Addressing Housing Affordability      Client First Mortgage Solutions Foreign Ownership

  • Government Initiative:  The two-year extension aims to alleviate concerns about foreign money influencing housing prices and Canadian families being priced out of the market.


  • Support for Homeownership:  By preventing non-citizens, non-permanent residents and foreign-controlled corporations from purchasing Canadian real estate, the government aims to prioritize homeownership for Canadians over speculative investment.

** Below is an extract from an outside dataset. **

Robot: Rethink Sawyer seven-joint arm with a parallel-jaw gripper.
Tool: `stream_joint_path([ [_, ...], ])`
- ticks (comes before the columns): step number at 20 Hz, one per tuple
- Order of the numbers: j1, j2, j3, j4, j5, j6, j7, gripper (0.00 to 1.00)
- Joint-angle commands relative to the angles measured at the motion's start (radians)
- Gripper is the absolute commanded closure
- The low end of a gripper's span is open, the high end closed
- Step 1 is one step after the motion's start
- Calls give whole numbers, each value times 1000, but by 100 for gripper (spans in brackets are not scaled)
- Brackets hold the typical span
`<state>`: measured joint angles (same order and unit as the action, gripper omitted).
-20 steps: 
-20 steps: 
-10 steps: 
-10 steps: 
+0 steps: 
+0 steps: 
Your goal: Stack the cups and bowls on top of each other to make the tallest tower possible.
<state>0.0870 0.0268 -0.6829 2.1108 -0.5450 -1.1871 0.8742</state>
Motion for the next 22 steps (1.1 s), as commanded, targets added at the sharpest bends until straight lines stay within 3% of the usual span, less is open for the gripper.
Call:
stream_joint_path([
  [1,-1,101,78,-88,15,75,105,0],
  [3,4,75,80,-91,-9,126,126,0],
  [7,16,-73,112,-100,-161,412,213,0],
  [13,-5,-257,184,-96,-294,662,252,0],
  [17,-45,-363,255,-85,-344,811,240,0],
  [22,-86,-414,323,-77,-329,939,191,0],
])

Implications of the Prohibition

  • Limiting Speculation:  The ban seeks to curb speculation and reduce demand, ultimately aiming to lower housing prices.
  • Impact on Mortgage Brokers:  Mortgage brokers face penalties of up to $10,000 if found to counsel, induce, aid, or abet a non-Canadian in violating the prohibition.

Exemptions and Penalties

  • Criteria for Exemptions:  Temporary residents, refugees and certain diplomatic personnel are exempt from the prohibition under specific conditions outlines in the legislation.
  • Enforcement Measures:  Non-Canadians found violating the ban may face fines of up to $10,000, with potential liability extending to corporations and individuals involved in the offense.

Considerations for existing Contracts

  • Pre-Existing Agreements:  Contracts of Purchase and Sale entered into, or assumed before 01 January 2023, may be exempt from the prohibition, provided certain criteria are met.
  • Legal Guidance Recommended:  Given the complex nature of real estate transactions, seeking legal advice regarding existing agreements is advisable.

The legislation is set to be automatically repealed on 01 January 2027.  Of course, this does not mean the government cannot change its mind and extend the two-year period or even make the prohibition permanent.